Your objective = Find "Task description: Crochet" below and begin at its line; stop after the line with "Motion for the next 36". Output those lines exactly, without pictures.

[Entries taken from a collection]

>>

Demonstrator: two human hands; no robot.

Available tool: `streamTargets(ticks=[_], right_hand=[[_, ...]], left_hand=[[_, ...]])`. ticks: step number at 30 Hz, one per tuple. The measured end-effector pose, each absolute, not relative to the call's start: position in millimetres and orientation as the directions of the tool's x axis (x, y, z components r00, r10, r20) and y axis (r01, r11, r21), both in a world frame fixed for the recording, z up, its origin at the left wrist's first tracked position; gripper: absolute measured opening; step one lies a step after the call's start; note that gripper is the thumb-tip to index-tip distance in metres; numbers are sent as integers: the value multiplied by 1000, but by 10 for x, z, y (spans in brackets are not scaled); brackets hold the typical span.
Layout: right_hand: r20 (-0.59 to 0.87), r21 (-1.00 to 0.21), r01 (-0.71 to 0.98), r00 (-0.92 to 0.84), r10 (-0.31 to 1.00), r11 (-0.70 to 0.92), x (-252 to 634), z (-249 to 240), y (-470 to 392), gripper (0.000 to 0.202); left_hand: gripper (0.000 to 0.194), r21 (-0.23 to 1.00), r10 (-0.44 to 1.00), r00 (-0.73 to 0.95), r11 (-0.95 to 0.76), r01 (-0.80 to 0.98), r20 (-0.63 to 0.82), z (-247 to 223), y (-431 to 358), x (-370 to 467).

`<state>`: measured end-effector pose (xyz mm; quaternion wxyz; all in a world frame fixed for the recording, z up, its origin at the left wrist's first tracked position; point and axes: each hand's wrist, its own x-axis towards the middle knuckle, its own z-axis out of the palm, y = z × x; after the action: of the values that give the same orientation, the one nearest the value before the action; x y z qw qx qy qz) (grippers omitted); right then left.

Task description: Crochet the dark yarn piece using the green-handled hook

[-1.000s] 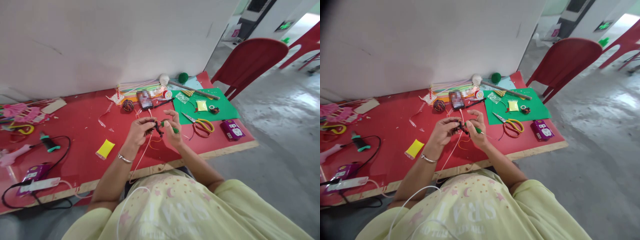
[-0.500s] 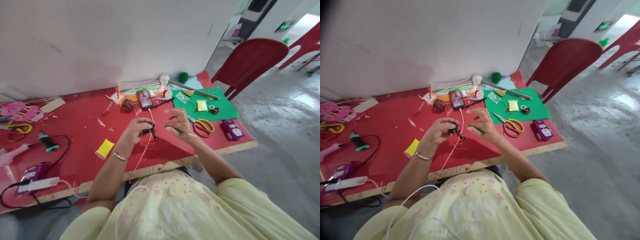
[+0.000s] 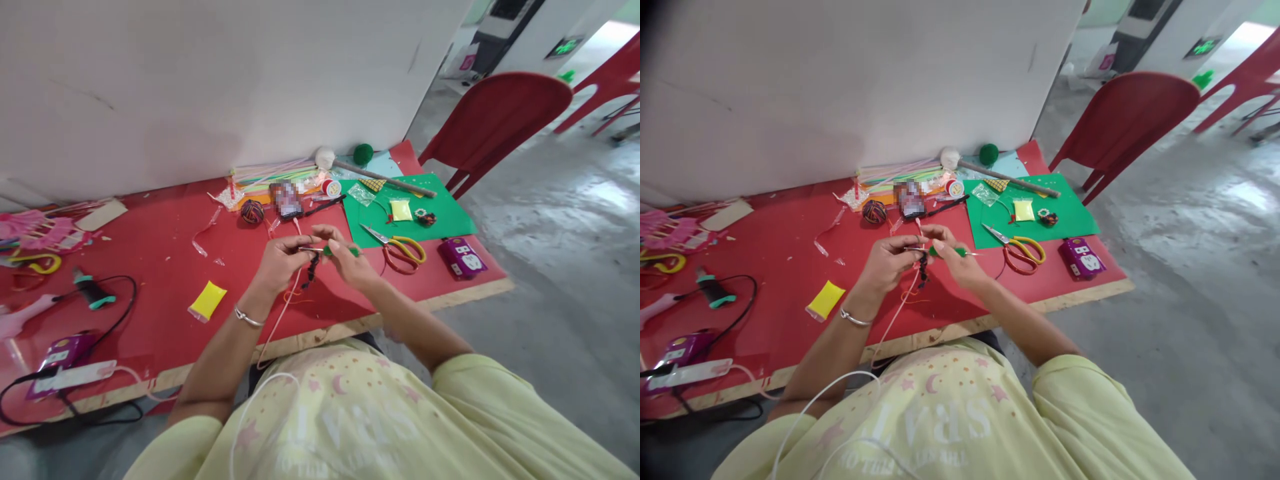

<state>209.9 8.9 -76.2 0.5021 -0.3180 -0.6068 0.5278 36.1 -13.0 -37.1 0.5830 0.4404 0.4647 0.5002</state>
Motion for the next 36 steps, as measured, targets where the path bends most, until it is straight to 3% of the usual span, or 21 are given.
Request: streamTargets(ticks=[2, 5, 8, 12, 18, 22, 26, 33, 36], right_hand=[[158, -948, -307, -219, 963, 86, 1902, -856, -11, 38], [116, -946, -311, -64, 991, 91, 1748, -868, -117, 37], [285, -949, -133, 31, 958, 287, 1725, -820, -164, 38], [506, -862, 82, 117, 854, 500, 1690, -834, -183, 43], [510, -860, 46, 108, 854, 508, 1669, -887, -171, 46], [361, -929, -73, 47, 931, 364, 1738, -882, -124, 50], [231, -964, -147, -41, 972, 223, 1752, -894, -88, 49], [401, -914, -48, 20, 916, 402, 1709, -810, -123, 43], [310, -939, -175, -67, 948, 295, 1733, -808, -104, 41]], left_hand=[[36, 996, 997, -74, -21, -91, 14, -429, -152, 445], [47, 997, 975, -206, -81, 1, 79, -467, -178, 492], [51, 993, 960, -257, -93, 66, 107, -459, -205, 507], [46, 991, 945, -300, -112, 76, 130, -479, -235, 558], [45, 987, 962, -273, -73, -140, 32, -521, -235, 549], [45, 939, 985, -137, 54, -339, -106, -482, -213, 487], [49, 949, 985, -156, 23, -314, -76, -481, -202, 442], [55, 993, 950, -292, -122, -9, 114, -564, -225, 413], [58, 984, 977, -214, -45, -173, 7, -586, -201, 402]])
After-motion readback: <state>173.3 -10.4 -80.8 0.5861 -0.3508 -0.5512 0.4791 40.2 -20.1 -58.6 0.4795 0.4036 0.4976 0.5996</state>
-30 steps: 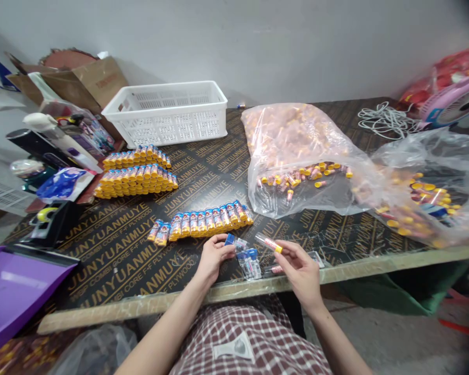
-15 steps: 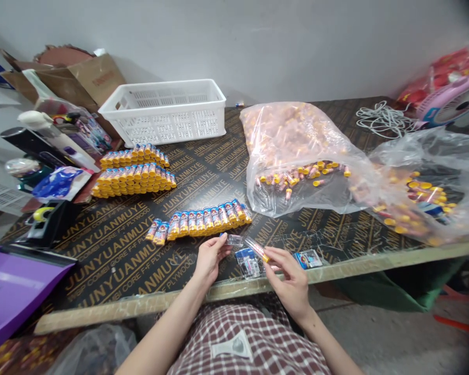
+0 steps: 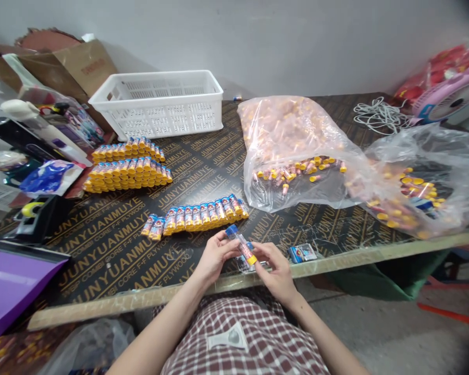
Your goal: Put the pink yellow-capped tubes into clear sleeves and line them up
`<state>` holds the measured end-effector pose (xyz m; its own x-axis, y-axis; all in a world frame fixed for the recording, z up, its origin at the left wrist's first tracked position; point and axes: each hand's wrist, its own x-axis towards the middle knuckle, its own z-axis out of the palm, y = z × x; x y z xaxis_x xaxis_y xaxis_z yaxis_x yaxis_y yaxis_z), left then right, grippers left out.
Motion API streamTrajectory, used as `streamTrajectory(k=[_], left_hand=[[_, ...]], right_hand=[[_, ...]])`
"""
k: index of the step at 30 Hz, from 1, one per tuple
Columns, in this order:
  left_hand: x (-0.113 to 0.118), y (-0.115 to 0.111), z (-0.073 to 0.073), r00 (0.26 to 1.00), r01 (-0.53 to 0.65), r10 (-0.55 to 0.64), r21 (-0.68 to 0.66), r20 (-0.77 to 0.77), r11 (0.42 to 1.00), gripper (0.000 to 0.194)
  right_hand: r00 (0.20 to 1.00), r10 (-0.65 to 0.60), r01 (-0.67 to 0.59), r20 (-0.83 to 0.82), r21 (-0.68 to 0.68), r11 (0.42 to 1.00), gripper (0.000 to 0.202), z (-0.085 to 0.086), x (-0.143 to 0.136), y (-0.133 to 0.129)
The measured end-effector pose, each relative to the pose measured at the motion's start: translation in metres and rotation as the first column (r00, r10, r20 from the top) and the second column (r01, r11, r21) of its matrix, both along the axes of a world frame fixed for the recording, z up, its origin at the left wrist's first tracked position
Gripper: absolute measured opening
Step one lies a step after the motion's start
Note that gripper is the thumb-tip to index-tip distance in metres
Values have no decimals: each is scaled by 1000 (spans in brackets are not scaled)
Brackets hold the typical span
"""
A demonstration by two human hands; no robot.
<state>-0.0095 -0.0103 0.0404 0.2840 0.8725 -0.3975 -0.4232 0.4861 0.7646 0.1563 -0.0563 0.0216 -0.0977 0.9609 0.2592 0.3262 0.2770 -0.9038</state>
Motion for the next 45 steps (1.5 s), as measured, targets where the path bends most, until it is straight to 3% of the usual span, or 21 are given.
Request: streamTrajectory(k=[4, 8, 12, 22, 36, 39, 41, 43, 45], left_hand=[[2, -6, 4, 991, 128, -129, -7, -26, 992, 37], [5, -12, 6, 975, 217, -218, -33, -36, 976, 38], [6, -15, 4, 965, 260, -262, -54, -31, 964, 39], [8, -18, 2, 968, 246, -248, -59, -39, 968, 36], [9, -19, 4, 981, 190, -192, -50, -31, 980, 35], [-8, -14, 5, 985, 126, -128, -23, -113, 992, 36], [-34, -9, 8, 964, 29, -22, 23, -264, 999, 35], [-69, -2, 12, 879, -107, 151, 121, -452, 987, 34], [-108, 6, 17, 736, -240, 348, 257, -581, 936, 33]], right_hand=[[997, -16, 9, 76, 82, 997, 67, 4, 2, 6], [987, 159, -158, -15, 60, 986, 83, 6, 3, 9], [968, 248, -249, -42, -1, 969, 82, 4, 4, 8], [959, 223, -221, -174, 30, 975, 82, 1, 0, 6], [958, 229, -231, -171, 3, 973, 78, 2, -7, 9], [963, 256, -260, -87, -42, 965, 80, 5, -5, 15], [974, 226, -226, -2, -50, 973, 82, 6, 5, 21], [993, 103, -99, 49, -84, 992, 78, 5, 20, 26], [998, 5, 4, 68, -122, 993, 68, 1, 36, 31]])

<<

Output of the task =
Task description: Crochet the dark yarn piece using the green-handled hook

[-1.000s] 
[-0.500s] 
[+0.000s] 

<state>209.9 8.9 -76.2 0.5021 -0.3180 -0.6068 0.5278 36.1 -13.0 -37.1 0.5830 0.4404 0.4647 0.5002</state>
Motion for the next 36 steps, as measured, targets where the path bends most, until it is straight to 3% of the usual span, or 21 are given.

The response is finished.